Take each line of the data that contains the string "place" and copy it.

**Dataset extract**
....
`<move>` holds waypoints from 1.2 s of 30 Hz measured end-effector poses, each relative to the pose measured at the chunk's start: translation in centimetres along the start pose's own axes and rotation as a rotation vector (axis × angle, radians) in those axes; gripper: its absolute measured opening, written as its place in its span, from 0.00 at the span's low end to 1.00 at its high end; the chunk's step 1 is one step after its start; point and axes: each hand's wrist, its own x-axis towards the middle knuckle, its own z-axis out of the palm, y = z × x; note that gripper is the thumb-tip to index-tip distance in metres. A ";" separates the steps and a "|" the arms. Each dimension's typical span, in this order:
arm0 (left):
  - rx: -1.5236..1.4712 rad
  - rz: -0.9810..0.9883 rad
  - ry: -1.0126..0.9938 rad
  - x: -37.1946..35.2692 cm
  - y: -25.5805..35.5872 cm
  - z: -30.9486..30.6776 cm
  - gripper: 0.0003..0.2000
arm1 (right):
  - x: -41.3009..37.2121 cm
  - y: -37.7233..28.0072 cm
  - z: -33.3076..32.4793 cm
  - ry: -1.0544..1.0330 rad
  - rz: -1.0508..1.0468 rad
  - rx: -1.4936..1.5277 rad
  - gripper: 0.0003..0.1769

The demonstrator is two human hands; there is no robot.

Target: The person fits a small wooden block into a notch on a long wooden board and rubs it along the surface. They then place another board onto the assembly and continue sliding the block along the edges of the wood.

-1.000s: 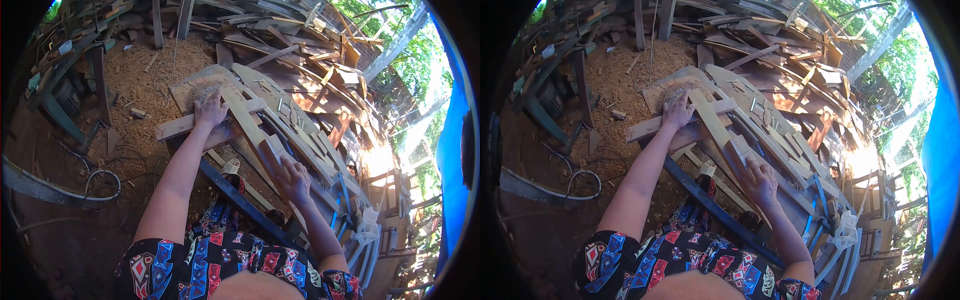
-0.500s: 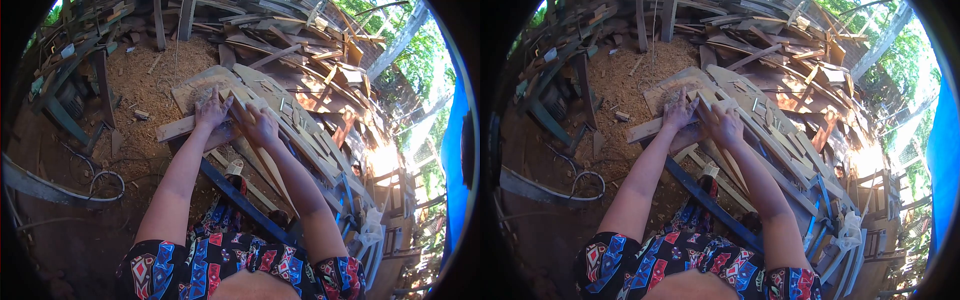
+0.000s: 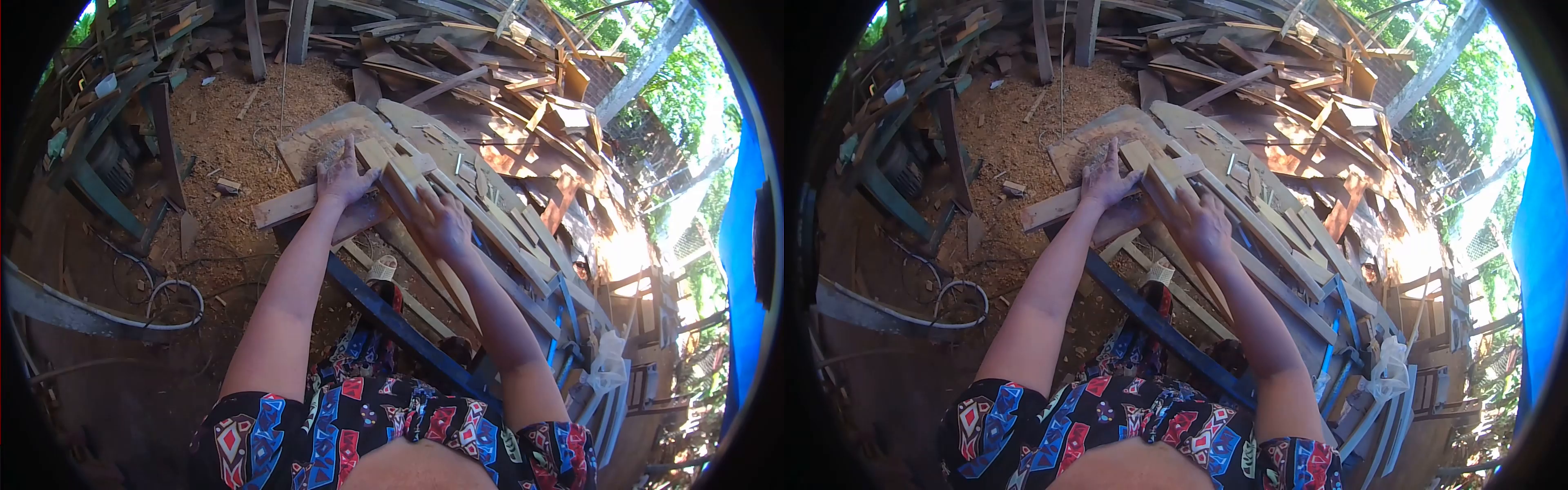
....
**Worked solution**
`<move>` holds waypoints from 1.2 s of 30 Hz measured end-effector poses, each relative to the pose measured at the chunk's start: translation in centimetres along the start pose's own axes and rotation as a rotation vector (axis × angle, radians) in those axes; gripper: its absolute measured opening, written as its place in its span, from 0.00 at the span's low end to 1.00 at its high end; the chunk's step 1 is one step after its start; point and axes: each hand's wrist, its own x-axis towards the middle knuckle, its own z-axis out of the palm, y = z × x; note that gripper is the thumb-tip to index-tip distance in metres. A ";" separates the steps and a "|" the arms. Each dimension's typical span, in this order:
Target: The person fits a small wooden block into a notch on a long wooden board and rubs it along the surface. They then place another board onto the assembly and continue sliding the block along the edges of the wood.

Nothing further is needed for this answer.